* **WHAT YOU SHOULD DO**: The answer should be one number: how many lines in the records below contain the word "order".

* **PROVIDED ENTRIES**:
::::

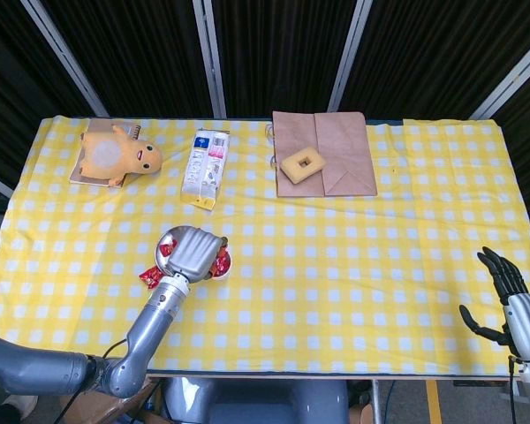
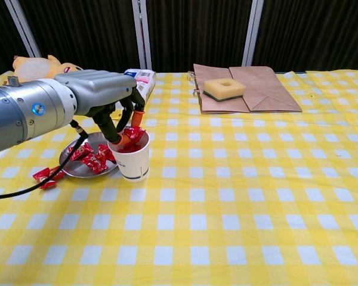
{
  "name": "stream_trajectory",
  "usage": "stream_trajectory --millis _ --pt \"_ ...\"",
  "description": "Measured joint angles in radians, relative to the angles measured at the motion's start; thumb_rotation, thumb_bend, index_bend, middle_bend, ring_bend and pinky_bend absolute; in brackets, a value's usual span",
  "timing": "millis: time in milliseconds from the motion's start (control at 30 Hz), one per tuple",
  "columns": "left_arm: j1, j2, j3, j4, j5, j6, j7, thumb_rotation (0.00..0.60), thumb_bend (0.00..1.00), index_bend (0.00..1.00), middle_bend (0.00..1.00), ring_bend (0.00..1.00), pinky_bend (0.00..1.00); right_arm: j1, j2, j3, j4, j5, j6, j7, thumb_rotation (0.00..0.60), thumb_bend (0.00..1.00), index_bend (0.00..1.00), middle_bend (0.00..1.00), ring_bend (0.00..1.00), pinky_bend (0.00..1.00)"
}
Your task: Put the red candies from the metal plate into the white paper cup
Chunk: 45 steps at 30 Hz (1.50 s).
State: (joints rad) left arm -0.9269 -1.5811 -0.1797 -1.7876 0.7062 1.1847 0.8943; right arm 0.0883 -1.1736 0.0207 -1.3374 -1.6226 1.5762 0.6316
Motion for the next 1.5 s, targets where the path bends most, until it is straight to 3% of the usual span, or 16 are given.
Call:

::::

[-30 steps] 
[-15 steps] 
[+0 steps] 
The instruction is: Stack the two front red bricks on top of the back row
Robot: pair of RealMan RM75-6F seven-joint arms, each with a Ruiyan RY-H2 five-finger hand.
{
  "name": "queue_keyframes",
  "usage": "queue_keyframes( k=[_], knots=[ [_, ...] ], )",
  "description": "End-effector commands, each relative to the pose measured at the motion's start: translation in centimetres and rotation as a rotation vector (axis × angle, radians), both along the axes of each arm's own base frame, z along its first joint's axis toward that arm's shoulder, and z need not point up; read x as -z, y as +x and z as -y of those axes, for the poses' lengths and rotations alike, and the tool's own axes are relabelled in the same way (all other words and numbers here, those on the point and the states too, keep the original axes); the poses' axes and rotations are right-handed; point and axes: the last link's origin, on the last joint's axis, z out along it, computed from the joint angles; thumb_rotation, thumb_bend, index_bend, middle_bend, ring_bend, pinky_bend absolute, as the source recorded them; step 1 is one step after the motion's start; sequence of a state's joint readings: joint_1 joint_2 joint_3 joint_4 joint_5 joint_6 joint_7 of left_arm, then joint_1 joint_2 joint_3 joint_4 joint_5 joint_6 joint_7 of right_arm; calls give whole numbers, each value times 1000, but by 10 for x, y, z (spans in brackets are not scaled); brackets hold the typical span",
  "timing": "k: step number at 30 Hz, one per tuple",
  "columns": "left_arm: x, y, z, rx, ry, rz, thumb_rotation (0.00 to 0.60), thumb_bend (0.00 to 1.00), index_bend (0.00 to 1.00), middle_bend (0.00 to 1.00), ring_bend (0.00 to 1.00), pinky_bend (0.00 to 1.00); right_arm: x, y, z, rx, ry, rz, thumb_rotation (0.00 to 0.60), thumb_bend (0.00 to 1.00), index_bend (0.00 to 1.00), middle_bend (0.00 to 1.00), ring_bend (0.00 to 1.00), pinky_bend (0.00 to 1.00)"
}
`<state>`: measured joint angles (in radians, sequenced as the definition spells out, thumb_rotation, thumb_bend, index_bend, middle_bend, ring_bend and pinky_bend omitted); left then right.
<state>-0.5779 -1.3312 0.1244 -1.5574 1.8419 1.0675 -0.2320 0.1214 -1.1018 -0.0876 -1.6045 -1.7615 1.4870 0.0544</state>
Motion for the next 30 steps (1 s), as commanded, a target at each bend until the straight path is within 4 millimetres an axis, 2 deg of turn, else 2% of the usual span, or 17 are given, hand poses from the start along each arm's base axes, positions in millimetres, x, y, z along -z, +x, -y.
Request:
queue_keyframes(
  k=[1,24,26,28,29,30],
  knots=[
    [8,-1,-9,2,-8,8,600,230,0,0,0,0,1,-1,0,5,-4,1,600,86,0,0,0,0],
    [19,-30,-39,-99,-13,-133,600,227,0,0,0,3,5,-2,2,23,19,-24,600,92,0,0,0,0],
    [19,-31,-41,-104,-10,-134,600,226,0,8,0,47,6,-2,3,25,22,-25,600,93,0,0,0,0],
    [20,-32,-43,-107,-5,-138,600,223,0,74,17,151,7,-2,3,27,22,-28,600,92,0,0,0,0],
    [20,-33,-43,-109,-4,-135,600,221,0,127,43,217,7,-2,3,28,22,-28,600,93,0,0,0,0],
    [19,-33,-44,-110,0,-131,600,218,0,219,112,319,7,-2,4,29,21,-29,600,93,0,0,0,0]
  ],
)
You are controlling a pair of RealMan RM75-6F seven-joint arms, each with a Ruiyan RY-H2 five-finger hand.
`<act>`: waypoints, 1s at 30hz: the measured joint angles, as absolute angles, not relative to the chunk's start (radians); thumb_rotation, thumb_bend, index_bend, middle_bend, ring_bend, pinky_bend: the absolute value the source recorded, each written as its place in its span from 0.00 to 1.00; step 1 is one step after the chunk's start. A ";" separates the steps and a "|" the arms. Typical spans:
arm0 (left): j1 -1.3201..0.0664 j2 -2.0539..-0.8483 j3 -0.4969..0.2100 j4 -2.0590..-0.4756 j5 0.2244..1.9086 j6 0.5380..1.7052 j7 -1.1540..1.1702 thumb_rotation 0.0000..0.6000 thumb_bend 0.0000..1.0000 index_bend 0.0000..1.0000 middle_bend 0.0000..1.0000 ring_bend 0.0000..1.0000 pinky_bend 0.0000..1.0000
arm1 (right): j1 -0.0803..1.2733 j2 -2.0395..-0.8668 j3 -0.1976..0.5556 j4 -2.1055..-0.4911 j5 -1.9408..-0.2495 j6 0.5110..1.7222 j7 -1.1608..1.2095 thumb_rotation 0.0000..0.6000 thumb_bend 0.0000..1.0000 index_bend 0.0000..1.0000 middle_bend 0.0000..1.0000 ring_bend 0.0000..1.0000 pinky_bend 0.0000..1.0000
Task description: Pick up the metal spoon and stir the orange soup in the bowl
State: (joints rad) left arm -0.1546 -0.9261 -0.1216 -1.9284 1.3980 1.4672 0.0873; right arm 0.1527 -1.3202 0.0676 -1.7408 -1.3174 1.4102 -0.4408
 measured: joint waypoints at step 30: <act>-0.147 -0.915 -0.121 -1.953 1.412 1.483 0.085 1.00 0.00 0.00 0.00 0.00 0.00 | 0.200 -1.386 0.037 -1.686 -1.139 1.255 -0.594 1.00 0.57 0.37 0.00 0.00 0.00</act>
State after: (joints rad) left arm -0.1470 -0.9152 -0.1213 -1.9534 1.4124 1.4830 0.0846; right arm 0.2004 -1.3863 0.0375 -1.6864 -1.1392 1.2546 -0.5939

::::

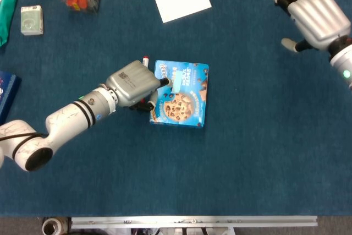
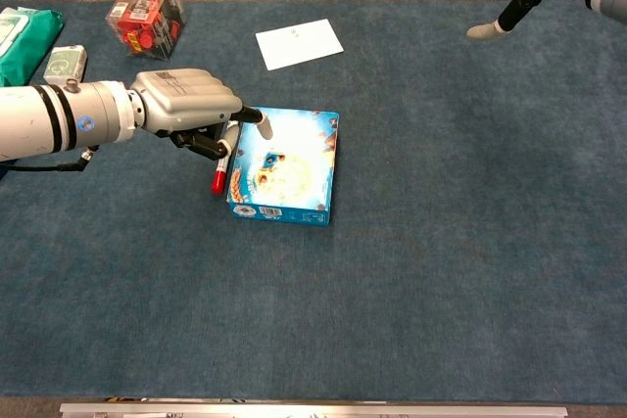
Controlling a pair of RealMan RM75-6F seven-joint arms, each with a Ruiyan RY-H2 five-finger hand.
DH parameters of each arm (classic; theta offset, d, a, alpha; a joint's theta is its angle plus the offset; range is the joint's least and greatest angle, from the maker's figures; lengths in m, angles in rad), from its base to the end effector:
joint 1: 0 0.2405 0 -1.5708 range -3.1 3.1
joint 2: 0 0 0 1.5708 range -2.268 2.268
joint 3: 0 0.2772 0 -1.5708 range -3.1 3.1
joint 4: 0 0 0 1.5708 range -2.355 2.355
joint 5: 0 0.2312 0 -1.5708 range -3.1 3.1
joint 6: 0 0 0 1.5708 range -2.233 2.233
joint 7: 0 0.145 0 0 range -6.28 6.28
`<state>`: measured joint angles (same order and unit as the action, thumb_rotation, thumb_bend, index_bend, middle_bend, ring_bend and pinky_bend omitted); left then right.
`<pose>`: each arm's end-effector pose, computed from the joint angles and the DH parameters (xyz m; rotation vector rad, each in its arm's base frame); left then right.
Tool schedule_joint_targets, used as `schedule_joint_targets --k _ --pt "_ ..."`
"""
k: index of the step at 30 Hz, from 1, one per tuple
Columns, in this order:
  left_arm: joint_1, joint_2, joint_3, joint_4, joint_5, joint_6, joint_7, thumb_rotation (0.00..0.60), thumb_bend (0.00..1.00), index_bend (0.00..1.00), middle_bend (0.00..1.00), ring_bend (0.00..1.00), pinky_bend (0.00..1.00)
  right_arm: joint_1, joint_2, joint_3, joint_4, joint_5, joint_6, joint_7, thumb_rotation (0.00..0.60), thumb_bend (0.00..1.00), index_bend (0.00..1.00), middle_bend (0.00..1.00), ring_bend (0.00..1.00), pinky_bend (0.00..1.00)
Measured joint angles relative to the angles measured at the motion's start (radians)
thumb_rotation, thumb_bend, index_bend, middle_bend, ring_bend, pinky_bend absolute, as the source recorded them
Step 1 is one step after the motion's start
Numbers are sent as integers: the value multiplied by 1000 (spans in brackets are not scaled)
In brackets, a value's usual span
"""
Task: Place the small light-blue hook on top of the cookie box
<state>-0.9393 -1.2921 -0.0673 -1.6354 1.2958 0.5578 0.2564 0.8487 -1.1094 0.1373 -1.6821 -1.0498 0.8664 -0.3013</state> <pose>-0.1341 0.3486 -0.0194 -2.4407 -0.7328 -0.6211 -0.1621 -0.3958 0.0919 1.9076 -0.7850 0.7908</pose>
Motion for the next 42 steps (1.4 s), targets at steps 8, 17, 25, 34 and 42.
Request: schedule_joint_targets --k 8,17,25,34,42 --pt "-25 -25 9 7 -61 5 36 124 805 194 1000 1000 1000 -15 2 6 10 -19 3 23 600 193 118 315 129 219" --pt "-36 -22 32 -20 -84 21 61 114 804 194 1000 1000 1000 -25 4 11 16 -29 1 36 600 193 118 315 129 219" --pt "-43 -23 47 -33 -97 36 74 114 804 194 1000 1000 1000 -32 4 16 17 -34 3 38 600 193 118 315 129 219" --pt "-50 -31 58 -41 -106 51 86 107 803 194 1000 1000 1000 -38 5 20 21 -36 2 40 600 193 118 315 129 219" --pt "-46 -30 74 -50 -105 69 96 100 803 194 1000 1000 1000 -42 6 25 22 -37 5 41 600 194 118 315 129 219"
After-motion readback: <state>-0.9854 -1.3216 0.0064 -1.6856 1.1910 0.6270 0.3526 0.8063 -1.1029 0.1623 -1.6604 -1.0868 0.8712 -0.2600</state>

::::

* **OUTPUT FOR THIS EXERCISE**: 2